If they were gonna charge me for an audition, I’d probably gleefully unleash torrents of abuse on them. Just because. It would take a lot to keep my dander down. Then again. Were the sellers lovely folks? Was I absolutely smitten by the components? Was the seller offering to sweeten the deal a tad?
"Try running a store, be profitable and have people who request you to do 6 hours of work and then purchase product that is 1/10th the price used from ebay."


I doubt that anyone here is not aware of that. At the same time, people have their ideas. One of them is that some used amplifier is still used amplifier. From what I understand, it is a good one. Why not keep it and demo speakers with it? It is a $60 000 amplifier that you can keep for $16 995.

Good news, there is no such an amplifier on eBay for $6000, much less for $1695.50, at this moment.
@laaudionut asked: Sep-16-2020
What is the inconvenience fee associated with an in-store demo...fully face masked, of course?

@smer319 replied:
These are packed and put away. Can you tell me what kind of system would you want it demonstrated with ? Please call the store...Probably $500.00 which will be applied to purchase price of $16995.00.

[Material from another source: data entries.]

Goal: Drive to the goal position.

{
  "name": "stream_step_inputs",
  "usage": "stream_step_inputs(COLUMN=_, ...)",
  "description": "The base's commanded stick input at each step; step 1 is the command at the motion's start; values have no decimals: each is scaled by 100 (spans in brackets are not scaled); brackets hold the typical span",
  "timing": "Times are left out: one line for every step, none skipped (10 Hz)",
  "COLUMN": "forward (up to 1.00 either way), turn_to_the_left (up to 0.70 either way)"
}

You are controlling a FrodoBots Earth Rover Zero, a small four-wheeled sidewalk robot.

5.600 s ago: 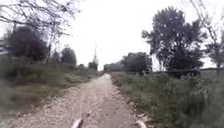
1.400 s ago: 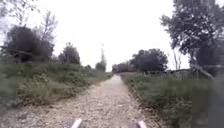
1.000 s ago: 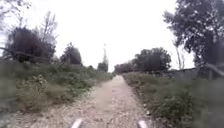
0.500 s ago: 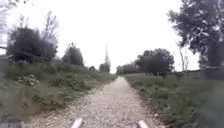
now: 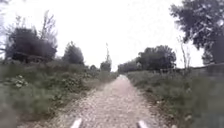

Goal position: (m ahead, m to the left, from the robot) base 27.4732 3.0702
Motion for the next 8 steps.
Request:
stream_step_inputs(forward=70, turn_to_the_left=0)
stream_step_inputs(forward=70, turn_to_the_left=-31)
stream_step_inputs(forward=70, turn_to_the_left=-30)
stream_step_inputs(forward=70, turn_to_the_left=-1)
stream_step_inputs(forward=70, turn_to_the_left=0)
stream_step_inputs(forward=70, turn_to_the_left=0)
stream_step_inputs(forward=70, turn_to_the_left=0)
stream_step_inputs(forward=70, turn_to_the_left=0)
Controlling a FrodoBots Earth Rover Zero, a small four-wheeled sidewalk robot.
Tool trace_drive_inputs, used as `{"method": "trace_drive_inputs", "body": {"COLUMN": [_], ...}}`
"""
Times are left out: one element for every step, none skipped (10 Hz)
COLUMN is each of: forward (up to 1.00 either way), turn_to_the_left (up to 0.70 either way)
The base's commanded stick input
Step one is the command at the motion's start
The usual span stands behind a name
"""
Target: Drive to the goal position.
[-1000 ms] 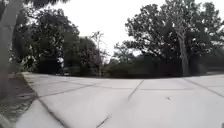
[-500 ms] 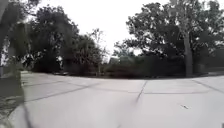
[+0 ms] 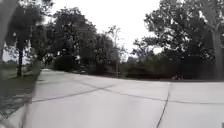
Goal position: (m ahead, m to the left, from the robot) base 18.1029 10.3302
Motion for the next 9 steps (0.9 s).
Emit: {"method": "trace_drive_inputs", "body": {"forward": [0.7,0.7,0.7,0.7,0.7,0.7,0.7,0.7,0.7], "turn_to_the_left": [0.35,0.28,0.0,0.0,0.0,0.0,0.0,0.0,0.0]}}
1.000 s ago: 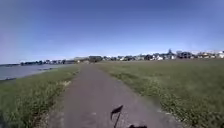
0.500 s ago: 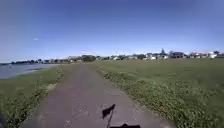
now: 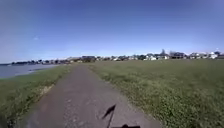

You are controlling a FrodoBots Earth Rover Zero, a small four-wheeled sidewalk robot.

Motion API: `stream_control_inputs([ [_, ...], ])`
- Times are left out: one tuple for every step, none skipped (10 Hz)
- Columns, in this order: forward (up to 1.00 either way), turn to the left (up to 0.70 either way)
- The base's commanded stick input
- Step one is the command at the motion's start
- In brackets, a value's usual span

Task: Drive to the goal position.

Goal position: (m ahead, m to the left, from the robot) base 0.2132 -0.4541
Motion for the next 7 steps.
stream_control_inputs([
  [0.29,0.04],
  [0.70,0.09],
  [0.70,0.09],
  [0.70,0.09],
  [0.70,0.09],
  [0.70,0.09],
  [0.70,0.10],
])
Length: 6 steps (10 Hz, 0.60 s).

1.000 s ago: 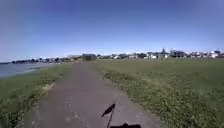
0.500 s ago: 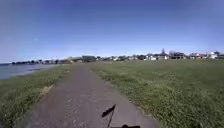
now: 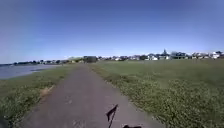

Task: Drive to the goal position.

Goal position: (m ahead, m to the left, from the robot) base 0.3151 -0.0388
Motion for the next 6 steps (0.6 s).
stream_control_inputs([
  [0.70,0.10],
  [0.70,0.10],
  [0.70,0.10],
  [0.70,0.10],
  [0.70,0.10],
  [0.70,0.10],
])
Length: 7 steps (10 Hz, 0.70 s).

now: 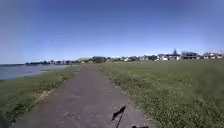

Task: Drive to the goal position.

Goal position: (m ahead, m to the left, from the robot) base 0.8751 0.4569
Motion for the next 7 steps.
stream_control_inputs([
  [0.70,0.10],
  [0.70,0.10],
  [0.70,0.10],
  [0.59,0.08],
  [0.12,0.02],
  [0.00,0.00],
  [0.00,0.00],
])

So the amps are packed up and smer319 will get them out, set them up, and demonstrate them with gear the potential buyer requests. A $500 deposit is not an unreasonable request to do that. These are big, heavy, complicated amps. The buyer has the option to just buy them off the internet, unseen and unheard, like most of us do all the time, and not pay the deposit.

@mrdecibel said:
Back when I was in the industry, and even more recently since then, I have experienced and heard stories of people going into shops ( by both the shop staff and the listener ), listening for hours, and then, the listener leaving, only to buy the auditioned products, elsewhere, likely for less, either new or used ( off of the internet, or another store ),

We all know this is a big problem for retailers now, and it’s why many are closing up their stores for good. I think it’s a good idea to try to see the situation from both the buyer’s and the seller’s point of view and be a little less judgmental. I don’t think it’s easy to run a profitable audio store today.


Though I can understand the dealer's point of view, I can't accept it completely.
Given that the amps are used and fairly expensive, I see no reason to charge for an audition. Exactly how many people are wanting to audition these amps?
When I bought much lower priced merchandise on Audiogon from private sellers, they not only allowed me to audition, but invited me into their homes.
@OP, I think you should spend your money elsewhere, regardless of whether those amps float your boat.